Booting up Solaris 10 from a SAN replicated LUN on a different Sun SPARC server

The quickest way to recover from a total disaster is to have some sort of replication implemented. There are two different methods of real-time replication, hardware and software. My experiences with software replication such as Symantec Veritas Volume replicator for AIX was not pleasing. It required constant maintenance and troubleshooting. The best is hardware replication if you can afford it. A lot of organizations pick software replication as it generally cost a lot less up front, but the cost of maintenance eventually adds up.

I will explain how to recover a Solaris 10 server from hardware replicated SAN disk.

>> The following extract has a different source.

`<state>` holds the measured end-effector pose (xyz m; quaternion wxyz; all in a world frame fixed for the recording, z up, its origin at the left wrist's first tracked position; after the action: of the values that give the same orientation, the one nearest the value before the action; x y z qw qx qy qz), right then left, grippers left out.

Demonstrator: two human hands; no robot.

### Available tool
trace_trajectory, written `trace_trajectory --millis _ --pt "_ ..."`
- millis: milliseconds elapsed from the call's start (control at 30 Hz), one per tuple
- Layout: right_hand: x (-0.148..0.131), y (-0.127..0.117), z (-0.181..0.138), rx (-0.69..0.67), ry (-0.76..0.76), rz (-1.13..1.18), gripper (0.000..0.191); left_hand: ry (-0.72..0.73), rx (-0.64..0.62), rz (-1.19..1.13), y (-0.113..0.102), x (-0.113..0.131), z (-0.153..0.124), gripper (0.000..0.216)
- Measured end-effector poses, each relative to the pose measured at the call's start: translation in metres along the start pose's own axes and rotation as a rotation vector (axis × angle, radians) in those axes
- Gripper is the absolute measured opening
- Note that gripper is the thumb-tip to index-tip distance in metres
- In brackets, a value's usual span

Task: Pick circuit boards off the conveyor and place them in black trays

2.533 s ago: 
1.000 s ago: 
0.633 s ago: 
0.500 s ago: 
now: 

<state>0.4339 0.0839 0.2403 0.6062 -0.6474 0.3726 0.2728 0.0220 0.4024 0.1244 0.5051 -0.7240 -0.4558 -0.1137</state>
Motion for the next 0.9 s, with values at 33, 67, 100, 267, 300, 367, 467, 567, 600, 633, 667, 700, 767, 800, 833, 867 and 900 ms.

It took me sometime to figure out how to boot up from the replicated SAN LUN (disk), and many more hours to understand why the steps I applied works.

In this example I have a SUN SPARC M3000 server with two Qlogic fiber channel cards (HBA) installed in the PCI solts. The HBAs were already configured to connect to the SAN disk (LUN). This LUN contained the replicated copy of a production Slaris 10 server. The production server had two ZFS pool residing in a single LUN.

Using the Solaris 10 installation CD boot up the Sparc server into single user mode.

boot cdrom -s

The first thing you need to do is to see if the HBAs are working. The connected status indictes that communication between the server and switch is working. There are two HBAs installed for redundancy, both connected to the same LUN.

# luxadm -e port
/devices/pci@0,600000/pci@0/pci@8/SUNW,qlc@0/fp@0,0:devctl CONNECTED
/devices/pci@1,700000/pci@0/pci@0/SUNW,qlc@0/fp@0,0:devctl CONNECTED

Now you need to find out if the SAN disk is visible from the server. Even though both HBAs are connected to the same SAN disk, you will see two separate SAN disks in the results below. It just means there are two paths to the SAN.

# luxadm probe
No Network Array enclosures found in /dev/es

Found Fibre Channel device(s):
Node WWN:50060e80058c7b10 Device Type:Disk device
Logical Path:/dev/rdsk/c1t50060E80058C7B10d1s2
Node WWN:50060e80058c7b00 Device Type:Disk device
Logical Path:/dev/rdsk/c2t50060E80058C7B00d1s2

In the above example the first LUN is c1t50060E80058C7B10d1s2. This is the logical device name which is a symbolic link to the physical device name stored in the /devices directory. Logical device names contain the controller number(c2), target number (t50060E80058C7B10), disk number (d1), and slice number (s2).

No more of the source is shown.